Marguerite, “I had known that there was a priesthood restriction until ’78 when I joined the Church.  I also knew it wasn’t there anymore.  What I never heard before ’81 was the folklore that people had invented to support it.  So it actually didn’t affect me at all.  I get asked, how can you join a church that is so racist?

And I said, well the policy doesn’t exist anymore, so what are you really asking me?  And it turns out, well, they had this policy and they had it longer than other people.  And that point, I actually am really comfortable with, and perhaps have a very different perspective than some other people and perhaps it comes from my legal background, but I will tell you–I studied, I studied, the Civil Rights acts of ’54 or ’64.  I mean I studied those de-segregation cases and I even met say you know Brown vs Board of Education–famous U.S. case that ended segregation in public education, the girls who were the subject of that lawsuit came to speak at BYU when I was part of the hosting team and spent hours and hours with them over the course of the time that they were here.

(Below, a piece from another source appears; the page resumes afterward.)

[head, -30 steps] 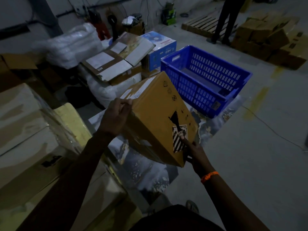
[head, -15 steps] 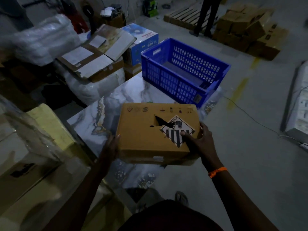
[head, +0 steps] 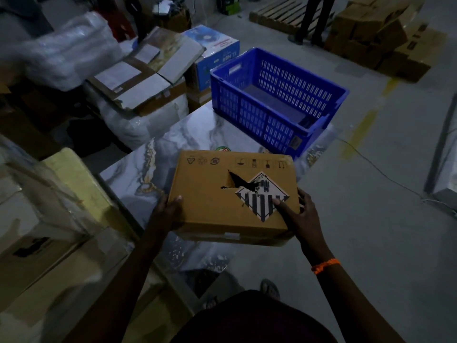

You know, it’s a really interesting perspective to talk to really little girls who at the age of 7 had to be escorted to school by the National Guard, or by police because the policy changed from the top down, and the people were angry and resentful and they still had their racist attitudes, and those attitudes had not changed.  My perspective on this restriction and the lifting of it and the timing is that, you know, thank goodness God waited until ’78 because what might have been the result had he moved sooner in other contexts?

I want to explain that which is that when I think of an 8-year old girl, a 7-year old, 9-year old, having to have police protection to walk to school, having excrement thrown at them, being sworn at, having people trying to beat them, throwing rocks, throwing food, throwing garbage, the image that came to me immediately was I knew to my soul that that is not the way that God wanted any of his children to have to go to church.  If this ban had come from the top down too soon, that is what people like me would have faced when we embraced the gospel.  The doctrine that did not contain the racist poison.

You know certainly there are some questionable texts, and that could be the subject of another Mormon Matters podcast, but I also think that part of those questionable texts, part of the reason that they have had the impact is because people look at them through a lens that is already darkened with racial prejudice through histories of institutional racism, and social racism that they have been trained to accept as normal, so that they think of things in racial terms that were not thought of that way at the time people were writing, and certainly not thought of that way say in the time of the Old Testament or New Testament.  But I know in my core that there’s no way Heavenly Father wanted his children to have to go to church with the National Guard to protect them because people around them didn’t want them there.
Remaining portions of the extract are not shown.